= Action item =
Which lines run from the line with "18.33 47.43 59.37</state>" through the line with "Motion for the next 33" in the entries below? Print them exactly, both ends included, and nothing more.

= Raw data =
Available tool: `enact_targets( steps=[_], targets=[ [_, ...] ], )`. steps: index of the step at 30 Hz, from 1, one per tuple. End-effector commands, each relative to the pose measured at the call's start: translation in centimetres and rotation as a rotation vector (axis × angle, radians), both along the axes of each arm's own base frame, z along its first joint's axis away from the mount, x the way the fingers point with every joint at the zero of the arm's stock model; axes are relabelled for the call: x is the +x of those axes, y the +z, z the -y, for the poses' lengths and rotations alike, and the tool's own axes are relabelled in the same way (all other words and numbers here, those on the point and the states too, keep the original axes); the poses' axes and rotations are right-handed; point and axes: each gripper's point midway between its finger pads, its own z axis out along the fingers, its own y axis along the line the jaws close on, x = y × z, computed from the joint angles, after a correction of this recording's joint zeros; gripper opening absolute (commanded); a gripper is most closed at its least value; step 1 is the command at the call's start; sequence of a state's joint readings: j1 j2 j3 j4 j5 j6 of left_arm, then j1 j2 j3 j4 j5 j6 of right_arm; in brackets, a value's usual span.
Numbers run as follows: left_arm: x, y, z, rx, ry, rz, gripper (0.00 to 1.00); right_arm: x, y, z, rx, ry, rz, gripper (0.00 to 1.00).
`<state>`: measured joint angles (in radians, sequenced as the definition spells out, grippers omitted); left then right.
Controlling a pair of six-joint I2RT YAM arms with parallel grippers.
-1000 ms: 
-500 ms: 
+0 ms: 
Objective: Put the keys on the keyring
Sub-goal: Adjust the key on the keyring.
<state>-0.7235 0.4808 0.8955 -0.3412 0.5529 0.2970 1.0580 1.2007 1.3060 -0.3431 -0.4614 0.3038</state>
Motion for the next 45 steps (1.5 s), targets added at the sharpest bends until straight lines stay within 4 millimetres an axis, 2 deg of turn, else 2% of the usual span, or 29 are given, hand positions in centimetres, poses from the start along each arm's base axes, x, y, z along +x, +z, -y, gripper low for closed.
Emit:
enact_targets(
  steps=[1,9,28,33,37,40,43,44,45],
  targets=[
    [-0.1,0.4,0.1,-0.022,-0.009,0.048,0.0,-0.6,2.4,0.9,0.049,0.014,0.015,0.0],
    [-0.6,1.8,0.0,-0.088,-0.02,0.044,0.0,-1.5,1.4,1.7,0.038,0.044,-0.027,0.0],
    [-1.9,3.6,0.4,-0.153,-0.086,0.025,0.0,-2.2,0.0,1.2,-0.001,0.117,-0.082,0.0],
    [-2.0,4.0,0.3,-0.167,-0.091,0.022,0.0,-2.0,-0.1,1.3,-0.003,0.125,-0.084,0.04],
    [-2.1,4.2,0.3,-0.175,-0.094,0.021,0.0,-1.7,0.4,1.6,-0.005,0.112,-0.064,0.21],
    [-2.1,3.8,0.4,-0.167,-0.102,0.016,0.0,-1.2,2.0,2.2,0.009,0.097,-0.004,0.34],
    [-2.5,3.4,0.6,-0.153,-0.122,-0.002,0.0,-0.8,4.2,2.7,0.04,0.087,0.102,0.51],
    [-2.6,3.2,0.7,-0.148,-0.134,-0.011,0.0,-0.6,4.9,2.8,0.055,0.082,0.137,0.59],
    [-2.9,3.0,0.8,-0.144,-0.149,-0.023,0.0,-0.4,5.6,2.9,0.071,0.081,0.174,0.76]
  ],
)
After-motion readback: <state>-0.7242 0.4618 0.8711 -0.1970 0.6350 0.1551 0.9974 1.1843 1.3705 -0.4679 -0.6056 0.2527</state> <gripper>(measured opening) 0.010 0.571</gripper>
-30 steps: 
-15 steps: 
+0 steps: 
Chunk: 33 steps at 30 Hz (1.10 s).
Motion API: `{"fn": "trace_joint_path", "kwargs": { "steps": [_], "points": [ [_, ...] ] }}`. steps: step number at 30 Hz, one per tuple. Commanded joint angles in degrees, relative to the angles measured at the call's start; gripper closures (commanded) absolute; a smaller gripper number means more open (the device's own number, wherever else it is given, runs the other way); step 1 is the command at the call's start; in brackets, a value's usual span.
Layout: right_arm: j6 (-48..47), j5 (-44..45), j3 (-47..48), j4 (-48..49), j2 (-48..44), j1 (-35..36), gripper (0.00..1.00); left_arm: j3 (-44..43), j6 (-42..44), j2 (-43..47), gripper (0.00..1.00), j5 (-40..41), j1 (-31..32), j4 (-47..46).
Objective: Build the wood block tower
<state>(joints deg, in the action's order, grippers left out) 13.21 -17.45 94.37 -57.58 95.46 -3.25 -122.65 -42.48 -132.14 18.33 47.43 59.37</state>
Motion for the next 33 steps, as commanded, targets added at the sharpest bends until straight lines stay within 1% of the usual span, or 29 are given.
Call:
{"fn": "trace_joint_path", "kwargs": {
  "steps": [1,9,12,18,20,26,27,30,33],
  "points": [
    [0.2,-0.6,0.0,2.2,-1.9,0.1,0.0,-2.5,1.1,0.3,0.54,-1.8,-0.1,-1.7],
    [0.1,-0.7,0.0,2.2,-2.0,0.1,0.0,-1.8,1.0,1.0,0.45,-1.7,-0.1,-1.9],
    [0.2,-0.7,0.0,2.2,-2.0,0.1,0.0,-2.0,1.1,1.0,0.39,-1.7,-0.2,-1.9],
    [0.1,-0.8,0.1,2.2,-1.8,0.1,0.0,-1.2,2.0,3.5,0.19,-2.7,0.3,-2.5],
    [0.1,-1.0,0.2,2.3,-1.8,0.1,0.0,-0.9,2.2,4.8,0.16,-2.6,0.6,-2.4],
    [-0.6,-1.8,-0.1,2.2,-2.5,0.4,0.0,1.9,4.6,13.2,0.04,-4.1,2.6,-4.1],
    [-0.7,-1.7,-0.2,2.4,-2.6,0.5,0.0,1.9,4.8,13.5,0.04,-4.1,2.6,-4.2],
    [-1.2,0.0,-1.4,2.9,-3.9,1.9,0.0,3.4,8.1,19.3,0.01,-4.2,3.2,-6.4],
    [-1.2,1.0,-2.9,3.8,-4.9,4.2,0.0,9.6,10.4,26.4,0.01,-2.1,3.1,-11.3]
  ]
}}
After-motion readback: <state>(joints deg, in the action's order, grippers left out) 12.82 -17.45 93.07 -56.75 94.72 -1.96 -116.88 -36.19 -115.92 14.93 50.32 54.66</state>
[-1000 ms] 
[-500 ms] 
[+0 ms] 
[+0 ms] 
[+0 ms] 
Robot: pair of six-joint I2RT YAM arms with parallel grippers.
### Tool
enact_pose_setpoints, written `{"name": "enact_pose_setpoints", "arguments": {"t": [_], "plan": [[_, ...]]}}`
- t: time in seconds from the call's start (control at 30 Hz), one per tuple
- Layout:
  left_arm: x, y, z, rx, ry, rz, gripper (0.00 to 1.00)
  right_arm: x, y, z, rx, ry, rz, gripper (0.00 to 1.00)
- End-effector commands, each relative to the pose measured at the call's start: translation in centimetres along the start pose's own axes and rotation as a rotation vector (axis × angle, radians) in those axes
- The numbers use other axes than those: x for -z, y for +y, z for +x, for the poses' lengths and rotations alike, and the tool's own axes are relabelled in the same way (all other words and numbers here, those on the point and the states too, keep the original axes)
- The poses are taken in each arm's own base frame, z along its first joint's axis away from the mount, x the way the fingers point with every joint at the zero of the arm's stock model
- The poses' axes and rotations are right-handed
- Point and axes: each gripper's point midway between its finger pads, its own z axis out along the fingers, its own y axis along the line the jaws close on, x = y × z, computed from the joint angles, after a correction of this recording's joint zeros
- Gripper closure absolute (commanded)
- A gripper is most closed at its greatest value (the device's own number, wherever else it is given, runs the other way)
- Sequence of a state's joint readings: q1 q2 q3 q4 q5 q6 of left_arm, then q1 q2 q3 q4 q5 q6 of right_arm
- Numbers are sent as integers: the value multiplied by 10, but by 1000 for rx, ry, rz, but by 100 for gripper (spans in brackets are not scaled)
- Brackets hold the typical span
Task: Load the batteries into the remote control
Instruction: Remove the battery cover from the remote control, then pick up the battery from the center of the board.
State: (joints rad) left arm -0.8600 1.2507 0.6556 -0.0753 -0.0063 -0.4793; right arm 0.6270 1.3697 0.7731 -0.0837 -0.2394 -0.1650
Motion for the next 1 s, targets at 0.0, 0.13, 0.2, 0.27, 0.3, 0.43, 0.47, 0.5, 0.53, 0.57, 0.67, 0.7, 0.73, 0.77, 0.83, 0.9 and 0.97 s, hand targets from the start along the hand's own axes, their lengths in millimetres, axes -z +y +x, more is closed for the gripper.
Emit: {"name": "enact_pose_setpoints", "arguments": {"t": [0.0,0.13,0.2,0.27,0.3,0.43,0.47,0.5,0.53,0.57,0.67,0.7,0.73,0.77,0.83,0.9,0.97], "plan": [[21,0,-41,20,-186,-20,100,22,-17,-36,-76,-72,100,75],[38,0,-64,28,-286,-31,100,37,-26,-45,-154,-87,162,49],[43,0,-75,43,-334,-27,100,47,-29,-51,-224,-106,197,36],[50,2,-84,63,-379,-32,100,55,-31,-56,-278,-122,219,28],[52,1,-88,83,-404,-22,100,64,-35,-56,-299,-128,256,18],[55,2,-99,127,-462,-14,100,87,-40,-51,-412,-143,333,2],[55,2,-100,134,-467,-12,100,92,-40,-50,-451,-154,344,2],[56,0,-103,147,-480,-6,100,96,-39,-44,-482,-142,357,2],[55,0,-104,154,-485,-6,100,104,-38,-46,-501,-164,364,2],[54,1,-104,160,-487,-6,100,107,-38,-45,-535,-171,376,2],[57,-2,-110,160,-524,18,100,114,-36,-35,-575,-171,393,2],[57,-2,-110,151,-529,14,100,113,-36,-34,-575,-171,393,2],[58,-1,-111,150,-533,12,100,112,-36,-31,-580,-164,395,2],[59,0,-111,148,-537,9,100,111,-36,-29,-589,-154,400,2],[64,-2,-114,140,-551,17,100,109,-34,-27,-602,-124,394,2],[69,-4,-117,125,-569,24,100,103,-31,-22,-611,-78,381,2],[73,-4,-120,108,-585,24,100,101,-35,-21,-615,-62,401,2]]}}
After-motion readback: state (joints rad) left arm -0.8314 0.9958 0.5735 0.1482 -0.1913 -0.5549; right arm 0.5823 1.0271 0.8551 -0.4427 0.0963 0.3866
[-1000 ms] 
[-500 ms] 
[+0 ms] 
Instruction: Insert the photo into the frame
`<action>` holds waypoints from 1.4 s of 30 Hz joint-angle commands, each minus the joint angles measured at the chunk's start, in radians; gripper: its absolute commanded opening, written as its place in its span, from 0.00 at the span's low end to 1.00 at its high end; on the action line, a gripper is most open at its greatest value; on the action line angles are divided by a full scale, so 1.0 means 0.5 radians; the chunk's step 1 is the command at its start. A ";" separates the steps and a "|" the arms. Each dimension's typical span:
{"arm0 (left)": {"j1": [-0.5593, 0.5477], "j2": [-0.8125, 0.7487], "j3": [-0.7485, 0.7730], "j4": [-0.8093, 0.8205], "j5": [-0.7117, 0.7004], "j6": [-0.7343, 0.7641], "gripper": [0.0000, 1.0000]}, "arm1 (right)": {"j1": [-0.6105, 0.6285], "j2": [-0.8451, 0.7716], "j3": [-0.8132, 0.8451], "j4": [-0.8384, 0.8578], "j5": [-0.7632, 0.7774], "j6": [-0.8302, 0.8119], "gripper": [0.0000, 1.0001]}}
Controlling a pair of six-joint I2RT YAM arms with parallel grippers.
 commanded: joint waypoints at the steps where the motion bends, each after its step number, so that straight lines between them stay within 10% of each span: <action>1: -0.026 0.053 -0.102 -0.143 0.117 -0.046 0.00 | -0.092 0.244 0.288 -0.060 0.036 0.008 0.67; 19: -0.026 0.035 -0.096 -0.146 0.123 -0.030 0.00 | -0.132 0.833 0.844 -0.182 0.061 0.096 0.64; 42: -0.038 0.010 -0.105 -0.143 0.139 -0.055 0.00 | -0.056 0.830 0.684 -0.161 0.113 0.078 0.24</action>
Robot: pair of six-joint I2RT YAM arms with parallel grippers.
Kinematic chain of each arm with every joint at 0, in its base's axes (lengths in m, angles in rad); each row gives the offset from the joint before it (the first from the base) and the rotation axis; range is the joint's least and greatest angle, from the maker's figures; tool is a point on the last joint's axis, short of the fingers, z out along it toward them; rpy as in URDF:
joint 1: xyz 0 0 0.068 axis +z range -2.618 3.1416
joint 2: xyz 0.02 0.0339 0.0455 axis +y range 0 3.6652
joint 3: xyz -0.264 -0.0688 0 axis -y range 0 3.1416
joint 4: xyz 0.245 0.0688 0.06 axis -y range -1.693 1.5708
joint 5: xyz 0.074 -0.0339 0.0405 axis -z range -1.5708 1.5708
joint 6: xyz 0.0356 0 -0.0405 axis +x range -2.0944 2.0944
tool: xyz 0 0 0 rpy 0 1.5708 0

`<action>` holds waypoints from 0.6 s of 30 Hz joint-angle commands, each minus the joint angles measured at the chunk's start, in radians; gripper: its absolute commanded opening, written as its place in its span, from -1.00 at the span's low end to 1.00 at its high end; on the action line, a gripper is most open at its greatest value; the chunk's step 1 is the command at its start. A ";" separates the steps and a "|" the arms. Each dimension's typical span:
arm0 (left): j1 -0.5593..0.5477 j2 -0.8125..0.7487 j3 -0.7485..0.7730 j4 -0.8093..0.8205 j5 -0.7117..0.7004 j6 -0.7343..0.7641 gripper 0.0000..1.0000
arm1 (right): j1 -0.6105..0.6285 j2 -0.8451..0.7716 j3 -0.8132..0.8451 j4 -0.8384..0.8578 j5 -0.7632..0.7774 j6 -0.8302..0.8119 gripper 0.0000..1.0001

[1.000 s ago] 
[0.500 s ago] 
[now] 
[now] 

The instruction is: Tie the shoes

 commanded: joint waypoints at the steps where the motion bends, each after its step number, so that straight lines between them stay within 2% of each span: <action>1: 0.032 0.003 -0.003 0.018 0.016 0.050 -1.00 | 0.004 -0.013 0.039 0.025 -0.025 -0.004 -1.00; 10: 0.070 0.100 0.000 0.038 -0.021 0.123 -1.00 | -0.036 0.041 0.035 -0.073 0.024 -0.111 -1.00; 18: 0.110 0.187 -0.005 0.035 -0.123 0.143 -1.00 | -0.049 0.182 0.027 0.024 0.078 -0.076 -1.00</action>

= Written answer =
<state>(joints deg, in the action's order, grippers left out) 13.21 -17.45 94.37 -57.58 95.46 -3.25 -122.65 -42.48 -132.14 18.33 47.43 59.37</state>
Motion for the next 33 steps, as commanded, targets added at the sharpest bends until straight lines stay within 1% of the usual span, or 29 are given.

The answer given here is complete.